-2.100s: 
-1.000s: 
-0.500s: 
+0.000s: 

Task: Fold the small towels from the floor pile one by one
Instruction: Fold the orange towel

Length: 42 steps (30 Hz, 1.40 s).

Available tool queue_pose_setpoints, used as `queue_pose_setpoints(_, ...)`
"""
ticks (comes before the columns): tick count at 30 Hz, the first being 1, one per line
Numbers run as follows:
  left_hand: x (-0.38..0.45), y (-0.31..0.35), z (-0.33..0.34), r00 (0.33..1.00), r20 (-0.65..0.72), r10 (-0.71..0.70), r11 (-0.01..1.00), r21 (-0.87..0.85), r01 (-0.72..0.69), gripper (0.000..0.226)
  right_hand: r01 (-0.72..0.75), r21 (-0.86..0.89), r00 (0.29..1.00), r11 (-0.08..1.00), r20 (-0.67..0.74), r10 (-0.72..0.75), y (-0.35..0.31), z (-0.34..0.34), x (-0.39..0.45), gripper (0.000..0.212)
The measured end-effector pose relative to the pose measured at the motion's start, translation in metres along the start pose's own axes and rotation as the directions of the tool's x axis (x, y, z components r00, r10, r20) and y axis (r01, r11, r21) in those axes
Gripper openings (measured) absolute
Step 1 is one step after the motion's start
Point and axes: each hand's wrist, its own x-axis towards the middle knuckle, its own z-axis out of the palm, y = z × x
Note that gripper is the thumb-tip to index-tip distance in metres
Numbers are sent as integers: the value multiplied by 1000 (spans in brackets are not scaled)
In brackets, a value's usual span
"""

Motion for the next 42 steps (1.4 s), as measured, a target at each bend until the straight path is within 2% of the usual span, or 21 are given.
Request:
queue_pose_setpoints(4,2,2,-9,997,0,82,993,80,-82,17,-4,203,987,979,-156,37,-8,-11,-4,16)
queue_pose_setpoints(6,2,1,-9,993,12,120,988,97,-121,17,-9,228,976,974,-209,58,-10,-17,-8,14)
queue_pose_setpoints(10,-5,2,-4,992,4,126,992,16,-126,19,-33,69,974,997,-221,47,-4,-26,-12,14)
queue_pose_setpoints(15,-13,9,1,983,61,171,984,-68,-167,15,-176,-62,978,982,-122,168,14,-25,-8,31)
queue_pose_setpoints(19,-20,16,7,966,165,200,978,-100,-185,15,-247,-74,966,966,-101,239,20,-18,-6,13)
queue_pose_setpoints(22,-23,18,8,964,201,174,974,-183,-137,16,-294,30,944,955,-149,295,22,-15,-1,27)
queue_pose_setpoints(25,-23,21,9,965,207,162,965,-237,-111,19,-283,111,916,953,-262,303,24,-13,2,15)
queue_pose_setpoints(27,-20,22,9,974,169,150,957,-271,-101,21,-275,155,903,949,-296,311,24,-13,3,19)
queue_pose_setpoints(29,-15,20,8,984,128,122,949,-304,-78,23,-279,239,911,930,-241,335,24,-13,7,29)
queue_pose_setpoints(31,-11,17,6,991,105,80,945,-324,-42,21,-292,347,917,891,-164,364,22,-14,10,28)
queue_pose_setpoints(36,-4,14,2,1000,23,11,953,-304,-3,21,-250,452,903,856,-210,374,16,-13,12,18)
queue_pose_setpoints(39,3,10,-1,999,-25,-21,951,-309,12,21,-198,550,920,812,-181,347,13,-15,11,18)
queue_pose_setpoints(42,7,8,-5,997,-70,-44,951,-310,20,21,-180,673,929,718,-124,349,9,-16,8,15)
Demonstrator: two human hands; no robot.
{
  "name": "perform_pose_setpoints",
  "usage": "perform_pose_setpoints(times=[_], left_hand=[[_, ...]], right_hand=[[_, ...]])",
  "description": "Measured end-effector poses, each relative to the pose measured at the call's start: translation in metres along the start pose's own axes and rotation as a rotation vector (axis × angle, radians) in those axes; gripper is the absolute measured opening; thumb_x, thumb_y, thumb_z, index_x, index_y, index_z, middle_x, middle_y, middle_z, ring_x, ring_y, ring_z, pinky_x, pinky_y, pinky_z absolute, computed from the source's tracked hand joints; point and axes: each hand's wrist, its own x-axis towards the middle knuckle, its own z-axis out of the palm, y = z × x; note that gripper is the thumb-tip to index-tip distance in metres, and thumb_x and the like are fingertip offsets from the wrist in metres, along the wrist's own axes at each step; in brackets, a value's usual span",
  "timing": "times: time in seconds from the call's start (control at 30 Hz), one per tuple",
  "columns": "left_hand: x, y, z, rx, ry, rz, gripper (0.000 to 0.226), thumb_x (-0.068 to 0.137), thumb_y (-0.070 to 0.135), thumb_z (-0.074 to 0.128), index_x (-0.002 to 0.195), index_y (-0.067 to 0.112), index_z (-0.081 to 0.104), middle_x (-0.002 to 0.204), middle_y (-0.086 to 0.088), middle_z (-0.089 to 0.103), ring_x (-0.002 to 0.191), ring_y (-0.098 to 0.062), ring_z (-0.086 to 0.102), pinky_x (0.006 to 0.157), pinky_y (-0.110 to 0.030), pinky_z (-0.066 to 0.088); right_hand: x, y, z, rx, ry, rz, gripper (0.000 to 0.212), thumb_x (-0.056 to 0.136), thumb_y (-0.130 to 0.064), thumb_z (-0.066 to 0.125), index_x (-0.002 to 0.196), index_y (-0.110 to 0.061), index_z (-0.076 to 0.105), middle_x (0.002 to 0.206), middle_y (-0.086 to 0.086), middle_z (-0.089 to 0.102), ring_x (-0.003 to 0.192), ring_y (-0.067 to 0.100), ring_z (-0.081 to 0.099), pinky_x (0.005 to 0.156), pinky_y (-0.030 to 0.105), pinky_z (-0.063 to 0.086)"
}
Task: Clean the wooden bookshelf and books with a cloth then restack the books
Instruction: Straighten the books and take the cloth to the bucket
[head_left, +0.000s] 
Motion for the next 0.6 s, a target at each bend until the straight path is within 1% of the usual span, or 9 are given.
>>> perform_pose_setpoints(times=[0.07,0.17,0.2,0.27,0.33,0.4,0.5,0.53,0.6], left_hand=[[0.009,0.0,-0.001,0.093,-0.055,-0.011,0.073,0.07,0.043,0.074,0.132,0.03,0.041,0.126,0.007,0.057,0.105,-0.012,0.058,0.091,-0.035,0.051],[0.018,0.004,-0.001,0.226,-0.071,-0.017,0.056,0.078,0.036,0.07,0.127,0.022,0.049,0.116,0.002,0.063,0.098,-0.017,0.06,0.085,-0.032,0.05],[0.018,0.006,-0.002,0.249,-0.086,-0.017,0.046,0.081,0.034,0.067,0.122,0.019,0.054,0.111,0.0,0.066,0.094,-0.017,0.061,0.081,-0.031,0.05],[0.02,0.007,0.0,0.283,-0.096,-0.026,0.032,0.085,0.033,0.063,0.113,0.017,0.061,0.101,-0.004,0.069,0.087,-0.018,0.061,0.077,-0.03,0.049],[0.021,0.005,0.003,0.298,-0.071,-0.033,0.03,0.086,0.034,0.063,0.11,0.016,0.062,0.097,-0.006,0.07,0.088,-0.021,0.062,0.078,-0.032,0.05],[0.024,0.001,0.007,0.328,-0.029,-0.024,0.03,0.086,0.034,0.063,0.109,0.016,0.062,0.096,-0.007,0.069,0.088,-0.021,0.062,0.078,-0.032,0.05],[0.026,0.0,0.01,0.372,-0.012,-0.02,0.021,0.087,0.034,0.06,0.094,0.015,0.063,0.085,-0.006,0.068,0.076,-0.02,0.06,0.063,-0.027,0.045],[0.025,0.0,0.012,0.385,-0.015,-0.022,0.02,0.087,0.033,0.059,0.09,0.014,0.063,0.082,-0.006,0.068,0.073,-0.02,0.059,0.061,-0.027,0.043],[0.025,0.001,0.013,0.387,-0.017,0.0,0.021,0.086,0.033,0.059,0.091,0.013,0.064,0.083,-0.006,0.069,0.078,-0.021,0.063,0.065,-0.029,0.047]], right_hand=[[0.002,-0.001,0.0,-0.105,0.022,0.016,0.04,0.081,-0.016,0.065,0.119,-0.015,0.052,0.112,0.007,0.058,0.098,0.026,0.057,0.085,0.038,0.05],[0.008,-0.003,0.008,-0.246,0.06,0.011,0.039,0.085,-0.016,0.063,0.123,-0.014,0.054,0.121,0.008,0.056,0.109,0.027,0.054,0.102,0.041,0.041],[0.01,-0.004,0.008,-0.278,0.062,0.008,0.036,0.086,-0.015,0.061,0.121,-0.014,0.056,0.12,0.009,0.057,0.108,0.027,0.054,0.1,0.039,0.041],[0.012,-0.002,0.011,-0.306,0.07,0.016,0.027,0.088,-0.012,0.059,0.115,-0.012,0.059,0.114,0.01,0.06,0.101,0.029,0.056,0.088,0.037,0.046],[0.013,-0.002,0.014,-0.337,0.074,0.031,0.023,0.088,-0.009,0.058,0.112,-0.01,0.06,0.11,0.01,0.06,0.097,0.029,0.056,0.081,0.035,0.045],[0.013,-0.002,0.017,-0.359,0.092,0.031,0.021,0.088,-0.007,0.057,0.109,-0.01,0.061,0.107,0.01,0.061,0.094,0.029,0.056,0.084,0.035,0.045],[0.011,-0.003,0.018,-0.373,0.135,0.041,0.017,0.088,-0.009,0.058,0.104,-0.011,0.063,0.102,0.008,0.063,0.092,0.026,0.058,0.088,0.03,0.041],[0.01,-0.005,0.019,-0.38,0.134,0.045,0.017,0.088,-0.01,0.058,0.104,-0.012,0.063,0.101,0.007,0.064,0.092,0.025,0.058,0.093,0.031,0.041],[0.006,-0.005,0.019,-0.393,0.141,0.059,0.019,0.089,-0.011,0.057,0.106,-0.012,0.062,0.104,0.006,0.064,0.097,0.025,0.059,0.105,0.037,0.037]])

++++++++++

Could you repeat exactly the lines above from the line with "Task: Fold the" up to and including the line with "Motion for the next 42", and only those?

# Exercise answer:
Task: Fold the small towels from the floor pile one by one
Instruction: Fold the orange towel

Length: 42 steps (30 Hz, 1.40 s).

Available tool queue_pose_setpoints, used as `queue_pose_setpoints(_, ...)`
"""
ticks (comes before the columns): tick count at 30 Hz, the first being 1, one per line
Numbers run as follows:
  left_hand: x (-0.38..0.45), y (-0.31..0.35), z (-0.33..0.34), r00 (0.33..1.00), r20 (-0.65..0.72), r10 (-0.71..0.70), r11 (-0.01..1.00), r21 (-0.87..0.85), r01 (-0.72..0.69), gripper (0.000..0.226)
  right_hand: r01 (-0.72..0.75), r21 (-0.86..0.89), r00 (0.29..1.00), r11 (-0.08..1.00), r20 (-0.67..0.74), r10 (-0.72..0.75), y (-0.35..0.31), z (-0.34..0.34), x (-0.39..0.45), gripper (0.000..0.212)
The measured end-effector pose relative to the pose measured at the motion's start, translation in metres along the start pose's own axes and rotation as the directions of the tool's x axis (x, y, z components r00, r10, r20) and y axis (r01, r11, r21) in those axes
Gripper openings (measured) absolute
Step 1 is one step after the motion's start
Point and axes: each hand's wrist, its own x-axis towards the middle knuckle, its own z-axis out of the palm, y = z × x
Note that gripper is the thumb-tip to index-tip distance in metres
Numbers are sent as integers: the value multiplied by 1000 (spans in brackets are not scaled)
In brackets, a value's usual span
"""

Motion for the next 42 steps (1.4 s), as measured, a target at each bend until the straight path is within 2% of the usual span, or 21 are given.

There is no more output to give.